● What this task involves
Return every line below exactly as written.

──────── Source data ────────

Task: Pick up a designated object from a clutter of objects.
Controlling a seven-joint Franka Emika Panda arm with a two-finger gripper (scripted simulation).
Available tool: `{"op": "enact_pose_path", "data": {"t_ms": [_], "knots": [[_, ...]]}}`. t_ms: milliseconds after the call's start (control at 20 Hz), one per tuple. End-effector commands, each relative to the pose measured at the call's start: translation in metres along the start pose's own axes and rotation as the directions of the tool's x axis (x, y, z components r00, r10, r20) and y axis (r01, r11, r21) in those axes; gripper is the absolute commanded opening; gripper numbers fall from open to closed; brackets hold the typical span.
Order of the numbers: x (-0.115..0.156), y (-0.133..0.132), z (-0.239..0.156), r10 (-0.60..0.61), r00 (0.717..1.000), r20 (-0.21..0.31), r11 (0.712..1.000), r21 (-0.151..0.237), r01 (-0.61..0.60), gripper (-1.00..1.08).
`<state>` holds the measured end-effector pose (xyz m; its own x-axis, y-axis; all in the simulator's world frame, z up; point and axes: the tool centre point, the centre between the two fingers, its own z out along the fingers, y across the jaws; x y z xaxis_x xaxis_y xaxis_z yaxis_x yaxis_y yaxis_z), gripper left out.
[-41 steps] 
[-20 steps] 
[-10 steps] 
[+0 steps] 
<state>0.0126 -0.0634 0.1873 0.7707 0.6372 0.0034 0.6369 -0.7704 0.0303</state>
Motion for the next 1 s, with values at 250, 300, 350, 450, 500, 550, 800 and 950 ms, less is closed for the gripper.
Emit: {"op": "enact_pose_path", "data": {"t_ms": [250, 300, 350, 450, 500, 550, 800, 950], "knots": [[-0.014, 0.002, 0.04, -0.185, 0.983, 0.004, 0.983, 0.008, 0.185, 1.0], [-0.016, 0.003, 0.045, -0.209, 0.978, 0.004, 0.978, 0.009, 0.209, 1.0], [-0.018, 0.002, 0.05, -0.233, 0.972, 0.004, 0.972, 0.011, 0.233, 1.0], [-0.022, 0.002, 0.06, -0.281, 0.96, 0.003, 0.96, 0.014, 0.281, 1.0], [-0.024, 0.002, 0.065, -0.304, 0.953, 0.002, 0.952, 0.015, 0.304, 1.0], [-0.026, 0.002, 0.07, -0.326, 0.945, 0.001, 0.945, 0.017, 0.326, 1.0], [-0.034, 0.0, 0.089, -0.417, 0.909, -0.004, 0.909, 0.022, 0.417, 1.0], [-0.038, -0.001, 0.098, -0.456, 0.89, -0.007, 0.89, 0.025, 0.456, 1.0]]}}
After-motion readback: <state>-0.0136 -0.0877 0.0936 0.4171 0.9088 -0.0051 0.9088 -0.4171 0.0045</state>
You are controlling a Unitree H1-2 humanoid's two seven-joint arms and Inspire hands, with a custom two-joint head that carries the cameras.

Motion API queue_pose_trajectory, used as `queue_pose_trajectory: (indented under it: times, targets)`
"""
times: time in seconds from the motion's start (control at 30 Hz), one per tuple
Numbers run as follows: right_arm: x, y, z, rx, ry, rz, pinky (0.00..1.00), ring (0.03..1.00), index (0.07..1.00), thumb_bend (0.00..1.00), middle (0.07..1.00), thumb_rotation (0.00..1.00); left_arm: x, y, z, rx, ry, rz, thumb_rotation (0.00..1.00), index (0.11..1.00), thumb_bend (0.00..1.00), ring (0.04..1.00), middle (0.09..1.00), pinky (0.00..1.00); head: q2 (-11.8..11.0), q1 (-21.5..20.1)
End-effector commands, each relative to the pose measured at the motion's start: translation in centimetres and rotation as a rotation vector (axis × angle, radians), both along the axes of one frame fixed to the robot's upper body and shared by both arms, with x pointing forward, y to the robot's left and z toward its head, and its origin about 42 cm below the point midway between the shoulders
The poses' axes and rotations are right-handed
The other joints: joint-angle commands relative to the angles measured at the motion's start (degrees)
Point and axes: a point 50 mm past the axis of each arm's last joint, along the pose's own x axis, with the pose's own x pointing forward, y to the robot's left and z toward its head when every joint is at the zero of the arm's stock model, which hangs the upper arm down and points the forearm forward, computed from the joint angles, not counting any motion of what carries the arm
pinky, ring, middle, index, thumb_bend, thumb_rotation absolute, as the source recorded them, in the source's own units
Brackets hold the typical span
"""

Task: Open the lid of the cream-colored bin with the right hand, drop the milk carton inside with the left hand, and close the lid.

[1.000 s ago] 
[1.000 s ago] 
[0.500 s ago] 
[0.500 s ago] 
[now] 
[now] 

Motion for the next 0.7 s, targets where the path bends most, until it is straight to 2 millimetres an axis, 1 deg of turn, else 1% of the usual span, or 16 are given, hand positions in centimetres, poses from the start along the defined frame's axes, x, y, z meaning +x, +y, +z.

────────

● Finished exercise
Task: Pick up a designated object from a clutter of objects.
Controlling a seven-joint Franka Emika Panda arm with a two-finger gripper (scripted simulation).
Available tool: `{"op": "enact_pose_path", "data": {"t_ms": [_], "knots": [[_, ...]]}}`. t_ms: milliseconds after the call's start (control at 20 Hz), one per tuple. End-effector commands, each relative to the pose measured at the call's start: translation in metres along the start pose's own axes and rotation as the directions of the tool's x axis (x, y, z components r00, r10, r20) and y axis (r01, r11, r21) in those axes; gripper is the absolute commanded opening; gripper numbers fall from open to closed; brackets hold the typical span.
Order of the numbers: x (-0.115..0.156), y (-0.133..0.132), z (-0.239..0.156), r10 (-0.60..0.61), r00 (0.717..1.000), r20 (-0.21..0.31), r11 (0.712..1.000), r21 (-0.151..0.237), r01 (-0.61..0.60), gripper (-1.00..1.08).
`<state>` holds the measured end-effector pose (xyz m; its own x-axis, y-axis; all in the simulator's world frame, z up; point and axes: the tool centre point, the centre between the two fingers, its own z out along the fingers, y across the jaws; x y z xaxis_x xaxis_y xaxis_z yaxis_x yaxis_y yaxis_z), gripper left out.
[-41 steps] 
[-20 steps] 
[-10 steps] 
[+0 steps] 
<state>0.0126 -0.0634 0.1873 0.7707 0.6372 0.0034 0.6369 -0.7704 0.0303</state>
Motion for the next 1 s, with values at 250, 300, 350, 450, 500, 550, 800 and 950 ms, less is closed for the gripper.
Emit: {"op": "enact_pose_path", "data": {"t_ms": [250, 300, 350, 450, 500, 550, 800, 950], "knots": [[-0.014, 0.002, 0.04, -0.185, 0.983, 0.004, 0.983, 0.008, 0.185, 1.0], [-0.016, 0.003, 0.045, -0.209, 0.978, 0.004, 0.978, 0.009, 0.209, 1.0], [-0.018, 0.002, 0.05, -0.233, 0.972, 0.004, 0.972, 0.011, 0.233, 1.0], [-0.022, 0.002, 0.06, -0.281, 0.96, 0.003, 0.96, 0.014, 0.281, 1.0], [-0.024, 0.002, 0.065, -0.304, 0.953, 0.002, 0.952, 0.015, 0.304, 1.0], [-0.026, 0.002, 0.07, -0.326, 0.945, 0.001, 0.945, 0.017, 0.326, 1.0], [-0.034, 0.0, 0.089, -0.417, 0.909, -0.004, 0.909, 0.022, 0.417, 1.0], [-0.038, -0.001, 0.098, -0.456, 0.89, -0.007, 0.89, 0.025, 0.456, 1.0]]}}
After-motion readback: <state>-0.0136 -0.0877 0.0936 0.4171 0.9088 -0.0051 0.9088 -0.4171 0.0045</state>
You are controlling a Unitree H1-2 humanoid's two seven-joint arms and Inspire hands, with a custom two-joint head that carries the cameras.

Motion API queue_pose_trajectory, used as `queue_pose_trajectory: (indented under it: times, targets)`
"""
times: time in seconds from the motion's start (control at 30 Hz), one per tuple
Numbers run as follows: right_arm: x, y, z, rx, ry, rz, pinky (0.00..1.00), ring (0.03..1.00), index (0.07..1.00), thumb_bend (0.00..1.00), middle (0.07..1.00), thumb_rotation (0.00..1.00); left_arm: x, y, z, rx, ry, rz, thumb_rotation (0.00..1.00), index (0.11..1.00), thumb_bend (0.00..1.00), ring (0.04..1.00), middle (0.09..1.00), pinky (0.00..1.00); head: q2 (-11.8..11.0), q1 (-21.5..20.1)
End-effector commands, each relative to the pose measured at the motion's start: translation in centimetres and rotation as a rotation vector (axis × angle, radians), both along the axes of one frame fixed to the robot's upper body and shared by both arms, with x pointing forward, y to the robot's left and z toward its head, and its origin about 42 cm below the point midway between the shoulders
The poses' axes and rotations are right-handed
The other joints: joint-angle commands relative to the angles measured at the motion's start (degrees)
Point and axes: a point 50 mm past the axis of each arm's last joint, along the pose's own x axis, with the pose's own x pointing forward, y to the robot's left and z toward its head when every joint is at the zero of the arm's stock model, which hangs the upper arm down and points the forearm forward, computed from the joint angles, not counting any motion of what carries the arm
pinky, ring, middle, index, thumb_bend, thumb_rotation absolute, as the source recorded them, in the source's own units
Brackets hold the typical span
"""

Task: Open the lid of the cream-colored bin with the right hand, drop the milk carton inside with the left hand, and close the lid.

[1.000 s ago] 
[1.000 s ago] 
[0.500 s ago] 
[0.500 s ago] 
[now] 
[now] 

Motion for the next 0.7 s, targets where the path bends most, until it is straight to 2 millimetres an axis, 1 deg of turn, else 1% of the usual span, or 16 are given, hand positions in centimetres, poses from the start along the defined frame's axes, x, y, z meaning +x, +y, +z.

No further output is expected here.